The conventional fat loss methods usually revolve around diet and exercise. A clean diet and regular physical activity are staples, but there are some other ways you can increase body fat loss. Mixing up your workouts and eating habits, and stoking your resting metabolism through resistance training, are a few ways you can promote your fat loss efforts.
Step 1
Engage in aerobic exercise. Cardio workouts are a staple when it comes to losing body weight. Elevating your heart rate over an extended time period cranks up your metabolism to help shed unwanted fat. Try activities such as swimming, stair-climbing, skiing, running or bicycling. Aim to complete at least 45 minutes per session, four or five days a week.
Step 2
Mix up your workouts frequently. It is easy to get caught up doing the same workout over and over. This promotes boredom and allows your body to become so used to the particular exercise, you don't burn as many calories. Trying different activities keeps your body from reaching a plateau. A variety of cardio exercises for short time periods, or doing a different cardio activity every week, is an option. You can also mix a couple of different types of workouts into your schedule each week.
Step 3
Kick up your cardio with high intensity internal training, or HIIT, which involves mixing high-intensity exercise with low-intensity exercise to lose fat quickly. You might try running for two minutes and walking for two minutes.
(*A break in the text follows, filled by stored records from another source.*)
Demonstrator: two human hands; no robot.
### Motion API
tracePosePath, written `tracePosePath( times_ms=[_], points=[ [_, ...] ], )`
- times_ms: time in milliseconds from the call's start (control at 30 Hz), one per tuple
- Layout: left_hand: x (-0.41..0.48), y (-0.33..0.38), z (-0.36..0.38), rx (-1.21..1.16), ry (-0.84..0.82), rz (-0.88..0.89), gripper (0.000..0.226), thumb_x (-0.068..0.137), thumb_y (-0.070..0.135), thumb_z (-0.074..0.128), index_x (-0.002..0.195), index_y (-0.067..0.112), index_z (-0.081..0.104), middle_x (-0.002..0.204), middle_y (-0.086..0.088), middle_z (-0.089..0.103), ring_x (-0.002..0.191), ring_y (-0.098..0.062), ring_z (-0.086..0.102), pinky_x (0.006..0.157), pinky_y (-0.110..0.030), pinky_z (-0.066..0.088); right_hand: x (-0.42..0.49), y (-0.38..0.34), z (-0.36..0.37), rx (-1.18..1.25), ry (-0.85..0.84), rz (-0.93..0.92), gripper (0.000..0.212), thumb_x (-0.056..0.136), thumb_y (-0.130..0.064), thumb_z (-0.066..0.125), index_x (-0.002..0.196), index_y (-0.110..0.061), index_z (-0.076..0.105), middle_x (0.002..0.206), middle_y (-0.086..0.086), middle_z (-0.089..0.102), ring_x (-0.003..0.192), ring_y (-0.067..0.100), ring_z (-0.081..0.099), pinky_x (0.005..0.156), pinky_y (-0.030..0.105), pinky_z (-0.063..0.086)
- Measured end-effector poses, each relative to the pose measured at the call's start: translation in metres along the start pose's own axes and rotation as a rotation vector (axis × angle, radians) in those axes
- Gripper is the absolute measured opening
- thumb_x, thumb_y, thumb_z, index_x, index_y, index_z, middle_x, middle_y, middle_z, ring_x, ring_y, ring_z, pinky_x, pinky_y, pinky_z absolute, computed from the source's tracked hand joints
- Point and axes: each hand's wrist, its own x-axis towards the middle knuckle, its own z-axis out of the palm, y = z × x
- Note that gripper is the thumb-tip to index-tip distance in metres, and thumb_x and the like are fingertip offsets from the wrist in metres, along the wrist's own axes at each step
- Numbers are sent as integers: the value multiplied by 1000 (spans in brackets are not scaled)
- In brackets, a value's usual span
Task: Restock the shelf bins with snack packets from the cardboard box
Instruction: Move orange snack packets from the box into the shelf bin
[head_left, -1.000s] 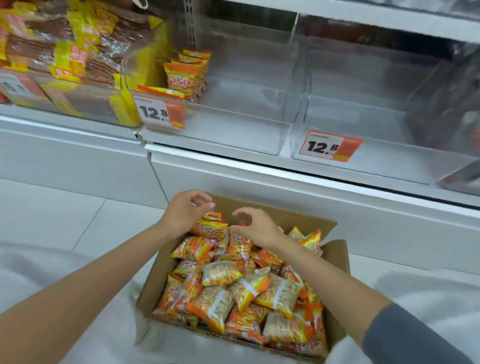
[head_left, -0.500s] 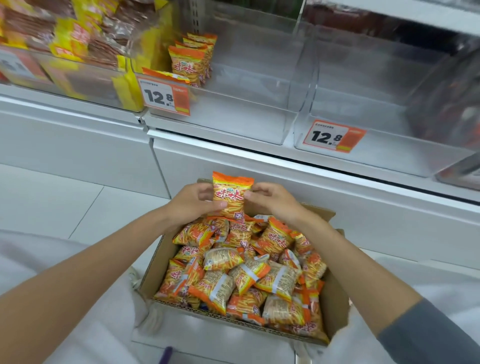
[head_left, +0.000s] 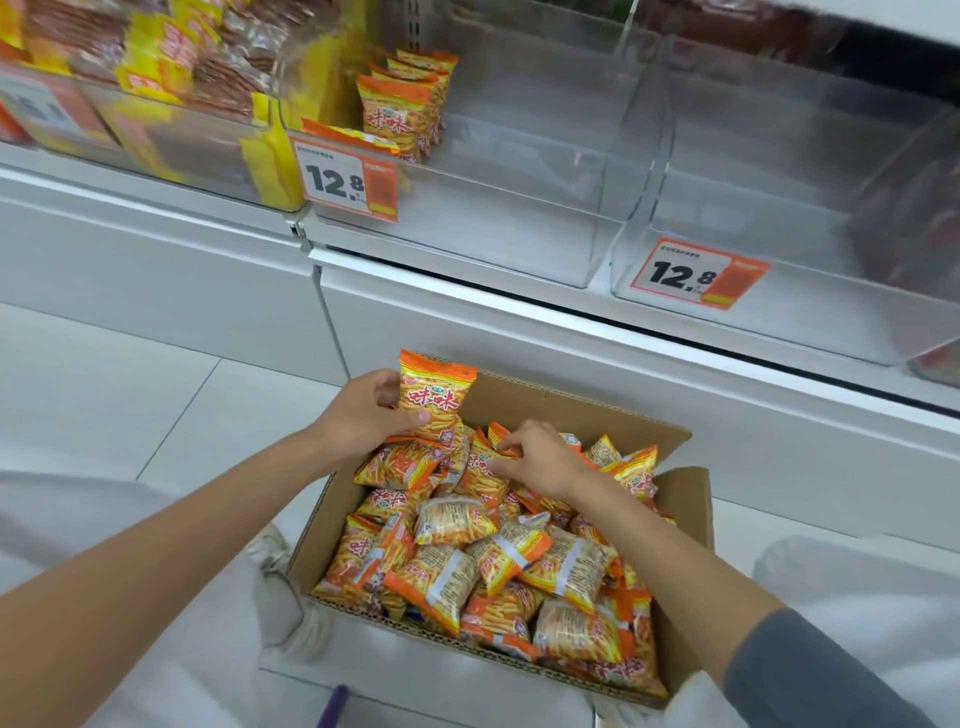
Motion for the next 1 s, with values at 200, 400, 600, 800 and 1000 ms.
tracePosePath(
  times_ms=[200, 400, 600, 800, 1000],
  points=[
    [1, 5, 4, -13, -23, 36, 37, 84, 22, 74, 118, 18, 60, 108, 6, 65, 104, -8, 60, 75, -15, 51, -12, -3, -4, 389, 73, -14, 21, 87, -8, 70, 102, -16, 56, 114, 0, 61, 92, 13, 60, 75, 30, 54],
    [-1, 18, 4, -67, -7, 48, 40, 86, 24, 72, 121, 22, 53, 111, 4, 64, 103, -11, 63, 92, -32, 53, -31, -3, -77, 707, 247, -84, 32, 85, 2, 69, 101, -26, 66, 112, -5, 67, 106, 12, 63, 93, 36, 53],
    [-8, 52, 7, -212, -201, 43, 40, 92, 25, 65, 129, 25, 47, 124, 2, 63, 114, -17, 62, 91, -31, 53, -46, -37, -121, 777, 214, -224, 32, 85, 4, 68, 108, -18, 64, 108, -4, 68, 99, 7, 65, 82, 19, 53],
    [-15, 93, -7, -307, -258, 57, 66, 75, 52, 69, 132, 33, 42, 121, 4, 67, 108, -15, 66, 89, -36, 56, -41, -83, -154, 816, 239, -310, 28, 86, 6, 66, 105, -14, 65, 108, 4, 68, 97, 14, 65, 80, 25, 56],
    [-15, 131, -29, -458, -172, 28, 27, 95, 38, 57, 116, 21, 52, 98, -4, 70, 88, -16, 67, 72, -31, 57, -34, -126, -185, 782, 305, -366, 29, 90, 2, 63, 115, -13, 61, 122, 13, 62, 102, 19, 62, 80, 26, 54]
  ],
)
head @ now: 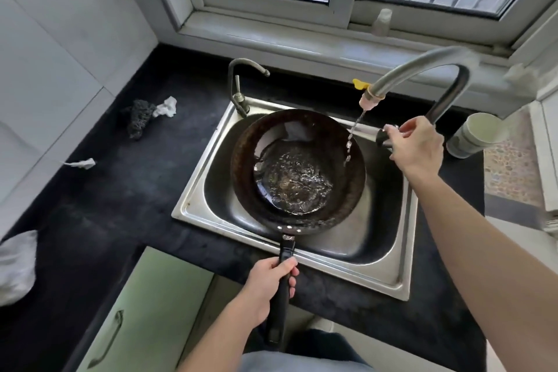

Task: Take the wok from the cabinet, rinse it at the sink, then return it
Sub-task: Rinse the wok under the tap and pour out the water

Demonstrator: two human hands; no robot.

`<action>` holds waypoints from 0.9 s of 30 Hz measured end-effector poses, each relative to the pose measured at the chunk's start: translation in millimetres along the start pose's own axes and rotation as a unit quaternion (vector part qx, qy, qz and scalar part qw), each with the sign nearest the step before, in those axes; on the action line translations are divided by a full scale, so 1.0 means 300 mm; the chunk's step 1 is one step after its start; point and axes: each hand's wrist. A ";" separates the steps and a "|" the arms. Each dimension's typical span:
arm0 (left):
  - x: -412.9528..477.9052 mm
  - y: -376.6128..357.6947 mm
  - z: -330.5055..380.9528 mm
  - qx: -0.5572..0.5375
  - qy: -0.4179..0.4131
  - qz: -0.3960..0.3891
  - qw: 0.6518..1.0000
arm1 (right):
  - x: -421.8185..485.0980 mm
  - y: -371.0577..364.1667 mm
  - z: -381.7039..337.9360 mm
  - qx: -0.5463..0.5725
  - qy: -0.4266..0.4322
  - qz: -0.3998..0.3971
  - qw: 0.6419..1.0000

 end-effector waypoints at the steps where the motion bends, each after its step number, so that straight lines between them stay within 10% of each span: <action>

You could also swim two laps in a pool, then rest for two minutes. Repeat the cycle you choose over and over until you have achieved a minimum of 30 minutes of interval training.
Step 4
Use strength training to enhance your metabolism. This is an effective yet indirect way to shed body fat. This does not burn the same type of calories that cardio does, but it does enhance lean muscle mass, improving your resting metabolism. This means you are burning calories even while you are not working out. Target all of your major muscle groups, including your arms, chest, abs and legs during resistance training exercise sessions. You should work these muscles at least two to three times a week, while giving your body at least one day to recover between sessions.